Right wing: Mohamed Salah (Liverpool)
Raheem Sterling’s statistics from last season were nothing short of world class, but then Salah had a otherworldly campaign (44 goals in all competitions) and hence, the Egyptian just about nicks it.
Much has been made of his sluggish start this campaign, but he’s no one-season wonder and quite frankly, it’s ridiculous that the African winger gets stick despite scoring thrice (and getting assisting once) in seven Premier League appearances.
Sterling continues to improve in leaps and bounds, but his lack of application in the final third still prevents him from being called elite and until he can start being clinical in front of goal, Salah will comfortably be among the first names on this teamsheet.

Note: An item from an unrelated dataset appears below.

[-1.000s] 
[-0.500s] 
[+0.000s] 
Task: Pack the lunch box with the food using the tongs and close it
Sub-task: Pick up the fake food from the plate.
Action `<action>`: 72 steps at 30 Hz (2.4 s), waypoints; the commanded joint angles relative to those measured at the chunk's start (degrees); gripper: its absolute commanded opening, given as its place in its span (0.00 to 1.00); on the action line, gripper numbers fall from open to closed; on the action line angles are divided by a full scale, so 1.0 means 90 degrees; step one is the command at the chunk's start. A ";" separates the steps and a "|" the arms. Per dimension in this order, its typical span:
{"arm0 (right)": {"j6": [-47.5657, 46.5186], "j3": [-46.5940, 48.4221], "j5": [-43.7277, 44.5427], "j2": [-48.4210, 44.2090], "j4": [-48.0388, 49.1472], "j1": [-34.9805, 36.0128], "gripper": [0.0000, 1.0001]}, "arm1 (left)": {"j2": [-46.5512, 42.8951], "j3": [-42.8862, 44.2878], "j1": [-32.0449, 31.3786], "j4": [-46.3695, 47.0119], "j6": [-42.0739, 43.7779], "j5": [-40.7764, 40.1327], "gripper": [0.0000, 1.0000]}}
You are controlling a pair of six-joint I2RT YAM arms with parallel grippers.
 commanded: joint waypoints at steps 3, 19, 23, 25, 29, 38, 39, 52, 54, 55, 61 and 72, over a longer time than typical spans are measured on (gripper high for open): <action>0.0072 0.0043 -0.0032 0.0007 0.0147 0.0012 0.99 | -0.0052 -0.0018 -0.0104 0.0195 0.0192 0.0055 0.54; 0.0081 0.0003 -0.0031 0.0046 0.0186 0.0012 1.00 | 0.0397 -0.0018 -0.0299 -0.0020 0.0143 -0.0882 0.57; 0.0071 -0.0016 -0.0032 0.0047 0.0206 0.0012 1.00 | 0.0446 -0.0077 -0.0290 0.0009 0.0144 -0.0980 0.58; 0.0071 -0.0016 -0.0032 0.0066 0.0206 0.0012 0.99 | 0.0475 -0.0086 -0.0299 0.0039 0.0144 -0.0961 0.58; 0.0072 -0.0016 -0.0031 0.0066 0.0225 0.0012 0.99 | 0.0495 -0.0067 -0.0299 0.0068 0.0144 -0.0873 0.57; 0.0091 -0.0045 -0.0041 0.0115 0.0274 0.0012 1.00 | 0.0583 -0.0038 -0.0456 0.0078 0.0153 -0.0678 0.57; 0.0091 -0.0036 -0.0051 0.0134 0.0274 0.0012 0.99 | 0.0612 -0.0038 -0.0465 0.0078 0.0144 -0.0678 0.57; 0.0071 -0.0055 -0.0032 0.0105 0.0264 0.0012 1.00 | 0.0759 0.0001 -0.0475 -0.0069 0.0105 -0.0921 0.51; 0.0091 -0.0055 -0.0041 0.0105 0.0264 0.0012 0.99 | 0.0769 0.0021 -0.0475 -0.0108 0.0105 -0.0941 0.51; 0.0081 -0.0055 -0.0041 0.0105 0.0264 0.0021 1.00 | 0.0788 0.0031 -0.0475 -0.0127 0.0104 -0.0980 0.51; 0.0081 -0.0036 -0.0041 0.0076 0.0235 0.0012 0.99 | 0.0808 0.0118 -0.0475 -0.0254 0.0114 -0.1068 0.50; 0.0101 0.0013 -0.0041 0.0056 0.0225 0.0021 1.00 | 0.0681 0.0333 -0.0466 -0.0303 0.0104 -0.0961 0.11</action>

Striker: Sergio Aguero (Manchester City)
In the battle of the South American strikers, only one could come out on top and that’s City’s record top scorer.
Firmino and Aguero, who represent bitter rivals Brazil and Argentina respectively, are as different as chalk and cheese, but both get the job done with minimum fuss.
However, Aguero’s just been turning it on for too long for him to miss out.
His ability to conjure special goals from nothing is unparalleled and the diminutive Argentine is closing in on the likes of Alan Shearer and Wayne Rooney in the all-time Premier League scoring charts.
While it’s highly unlikely that he’ll be able to catch either of them, Aguero will go down as one of the greatest Premier League strikers of all time when his career comes to a close in the years to come.
Firmino’s graft is unmatched and he’s right at home in Liveprool’s free-flowing attack, but when it comes down to it, your striker has to score lots of goals and in that area, Aguero pulls ahead with ease.